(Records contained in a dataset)
[Start of Attachment]

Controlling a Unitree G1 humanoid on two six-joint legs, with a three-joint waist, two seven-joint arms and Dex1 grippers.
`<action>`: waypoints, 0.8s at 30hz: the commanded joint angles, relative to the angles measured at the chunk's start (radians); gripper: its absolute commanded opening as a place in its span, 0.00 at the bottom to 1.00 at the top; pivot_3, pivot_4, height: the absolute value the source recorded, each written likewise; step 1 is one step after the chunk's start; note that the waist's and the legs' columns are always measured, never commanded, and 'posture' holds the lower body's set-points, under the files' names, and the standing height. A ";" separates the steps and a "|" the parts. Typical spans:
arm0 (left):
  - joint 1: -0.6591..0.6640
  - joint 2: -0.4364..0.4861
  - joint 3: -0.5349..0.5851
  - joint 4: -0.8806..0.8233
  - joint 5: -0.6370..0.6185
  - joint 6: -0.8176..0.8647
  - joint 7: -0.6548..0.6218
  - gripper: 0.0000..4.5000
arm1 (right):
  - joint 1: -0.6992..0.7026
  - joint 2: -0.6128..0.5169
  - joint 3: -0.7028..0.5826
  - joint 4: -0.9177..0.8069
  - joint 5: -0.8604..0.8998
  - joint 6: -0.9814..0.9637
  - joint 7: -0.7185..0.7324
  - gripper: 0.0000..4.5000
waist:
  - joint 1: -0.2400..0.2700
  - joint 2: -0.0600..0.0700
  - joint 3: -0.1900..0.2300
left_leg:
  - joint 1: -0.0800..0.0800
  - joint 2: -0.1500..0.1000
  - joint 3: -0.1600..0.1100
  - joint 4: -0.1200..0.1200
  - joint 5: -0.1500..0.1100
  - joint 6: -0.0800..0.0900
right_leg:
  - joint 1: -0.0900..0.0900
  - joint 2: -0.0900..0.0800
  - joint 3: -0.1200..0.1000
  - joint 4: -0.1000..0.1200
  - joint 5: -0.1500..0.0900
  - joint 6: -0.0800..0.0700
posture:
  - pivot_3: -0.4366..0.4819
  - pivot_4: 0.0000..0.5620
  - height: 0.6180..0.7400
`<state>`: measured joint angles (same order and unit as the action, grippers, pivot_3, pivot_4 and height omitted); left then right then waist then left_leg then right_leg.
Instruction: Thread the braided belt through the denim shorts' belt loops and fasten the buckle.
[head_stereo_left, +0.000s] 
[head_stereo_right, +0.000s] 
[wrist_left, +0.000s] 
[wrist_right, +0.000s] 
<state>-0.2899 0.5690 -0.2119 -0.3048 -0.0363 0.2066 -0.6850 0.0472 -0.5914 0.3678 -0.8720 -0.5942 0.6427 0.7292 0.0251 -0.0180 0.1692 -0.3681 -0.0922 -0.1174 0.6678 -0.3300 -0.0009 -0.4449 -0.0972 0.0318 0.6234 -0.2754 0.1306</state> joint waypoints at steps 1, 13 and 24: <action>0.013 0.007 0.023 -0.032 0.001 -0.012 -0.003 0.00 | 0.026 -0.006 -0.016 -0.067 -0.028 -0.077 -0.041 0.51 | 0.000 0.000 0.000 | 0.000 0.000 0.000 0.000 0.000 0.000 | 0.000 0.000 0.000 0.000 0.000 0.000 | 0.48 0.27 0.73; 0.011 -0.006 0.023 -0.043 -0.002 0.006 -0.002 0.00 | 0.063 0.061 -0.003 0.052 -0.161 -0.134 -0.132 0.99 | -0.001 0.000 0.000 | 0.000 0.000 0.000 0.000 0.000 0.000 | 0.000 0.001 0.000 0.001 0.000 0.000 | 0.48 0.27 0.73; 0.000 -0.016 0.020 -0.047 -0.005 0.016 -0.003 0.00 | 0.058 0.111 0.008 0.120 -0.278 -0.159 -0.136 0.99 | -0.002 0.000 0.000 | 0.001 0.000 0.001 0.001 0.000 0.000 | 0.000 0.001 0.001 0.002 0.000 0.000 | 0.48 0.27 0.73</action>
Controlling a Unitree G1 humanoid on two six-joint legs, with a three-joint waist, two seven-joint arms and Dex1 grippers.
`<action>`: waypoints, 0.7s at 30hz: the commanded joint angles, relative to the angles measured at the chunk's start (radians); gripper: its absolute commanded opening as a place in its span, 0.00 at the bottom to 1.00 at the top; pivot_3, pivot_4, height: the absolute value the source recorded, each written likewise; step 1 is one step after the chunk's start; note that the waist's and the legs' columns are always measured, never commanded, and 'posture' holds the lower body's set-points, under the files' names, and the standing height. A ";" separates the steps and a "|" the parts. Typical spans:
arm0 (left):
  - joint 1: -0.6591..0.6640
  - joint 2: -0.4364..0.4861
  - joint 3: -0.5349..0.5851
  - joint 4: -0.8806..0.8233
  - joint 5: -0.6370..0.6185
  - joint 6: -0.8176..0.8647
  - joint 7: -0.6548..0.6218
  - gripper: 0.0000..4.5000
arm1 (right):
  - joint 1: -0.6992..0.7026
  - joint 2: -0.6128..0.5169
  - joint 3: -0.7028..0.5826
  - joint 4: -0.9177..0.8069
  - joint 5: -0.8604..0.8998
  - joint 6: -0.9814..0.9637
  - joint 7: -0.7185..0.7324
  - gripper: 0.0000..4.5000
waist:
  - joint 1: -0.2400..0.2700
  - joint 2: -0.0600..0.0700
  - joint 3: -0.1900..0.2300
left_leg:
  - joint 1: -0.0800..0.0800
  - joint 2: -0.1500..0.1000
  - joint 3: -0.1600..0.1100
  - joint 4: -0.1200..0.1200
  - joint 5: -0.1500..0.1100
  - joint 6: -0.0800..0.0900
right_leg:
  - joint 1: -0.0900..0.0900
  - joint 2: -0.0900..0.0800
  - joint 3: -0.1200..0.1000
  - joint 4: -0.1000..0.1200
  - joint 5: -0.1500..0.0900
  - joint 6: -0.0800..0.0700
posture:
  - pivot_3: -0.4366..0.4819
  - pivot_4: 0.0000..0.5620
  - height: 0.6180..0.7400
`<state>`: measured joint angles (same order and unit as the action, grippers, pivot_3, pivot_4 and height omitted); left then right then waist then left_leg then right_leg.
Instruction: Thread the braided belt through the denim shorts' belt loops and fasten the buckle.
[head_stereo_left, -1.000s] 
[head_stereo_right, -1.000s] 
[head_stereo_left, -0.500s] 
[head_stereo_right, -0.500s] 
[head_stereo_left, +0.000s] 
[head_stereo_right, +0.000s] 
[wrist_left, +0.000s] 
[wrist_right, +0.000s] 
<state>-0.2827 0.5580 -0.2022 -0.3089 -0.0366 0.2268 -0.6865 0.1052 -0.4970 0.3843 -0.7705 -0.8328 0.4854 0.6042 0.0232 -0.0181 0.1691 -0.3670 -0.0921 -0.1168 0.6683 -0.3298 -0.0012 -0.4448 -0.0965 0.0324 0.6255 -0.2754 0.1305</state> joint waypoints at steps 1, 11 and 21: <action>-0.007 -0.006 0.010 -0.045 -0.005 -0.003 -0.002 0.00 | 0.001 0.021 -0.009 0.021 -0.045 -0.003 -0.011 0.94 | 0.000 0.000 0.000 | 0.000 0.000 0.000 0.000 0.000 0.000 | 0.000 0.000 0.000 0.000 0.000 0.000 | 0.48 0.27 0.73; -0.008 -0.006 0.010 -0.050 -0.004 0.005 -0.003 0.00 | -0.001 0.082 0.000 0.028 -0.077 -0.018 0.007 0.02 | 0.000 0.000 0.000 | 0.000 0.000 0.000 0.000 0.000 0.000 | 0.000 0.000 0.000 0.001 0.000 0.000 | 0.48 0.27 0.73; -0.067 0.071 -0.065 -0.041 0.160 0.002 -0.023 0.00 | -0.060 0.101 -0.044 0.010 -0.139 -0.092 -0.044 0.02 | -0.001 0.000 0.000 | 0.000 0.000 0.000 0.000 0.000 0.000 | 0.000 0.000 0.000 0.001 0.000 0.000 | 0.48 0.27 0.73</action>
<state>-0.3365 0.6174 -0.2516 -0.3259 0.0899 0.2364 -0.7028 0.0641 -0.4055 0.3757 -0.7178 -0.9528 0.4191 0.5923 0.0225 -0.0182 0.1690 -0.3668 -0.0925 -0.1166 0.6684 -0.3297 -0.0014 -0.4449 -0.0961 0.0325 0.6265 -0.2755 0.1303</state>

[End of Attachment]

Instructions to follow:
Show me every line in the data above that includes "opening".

Reply:
`<action>`: waypoints, 0.8s at 30hz: the commanded joint angles, relative to the angles measured at the chunk's start (radians); gripper: its absolute commanded opening as a place in its span, 0.00 at the bottom to 1.00 at the top; pivot_3, pivot_4, height: the absolute value the source recorded, each written likewise; step 1 is one step after the chunk's start; note that the waist's and the legs' columns are always measured, never commanded, and 'posture' holds the lower body's set-points, under the files' names, and the standing height. A ";" separates the steps and a "|" the parts. Typical spans:
`<action>`: waypoints, 0.7s at 30hz: the commanded joint angles, relative to the angles measured at the chunk's start (radians); gripper: its absolute commanded opening as a place in its span, 0.00 at the bottom to 1.00 at the top; pivot_3, pivot_4, height: the absolute value the source recorded, each written likewise; step 1 is one step after the chunk's start; note that the waist's and the legs' columns are always measured, never commanded, and 'posture' holds the lower body's set-points, under the files' names, and the standing height. A ";" separates the steps and a "|" the parts. Typical spans:

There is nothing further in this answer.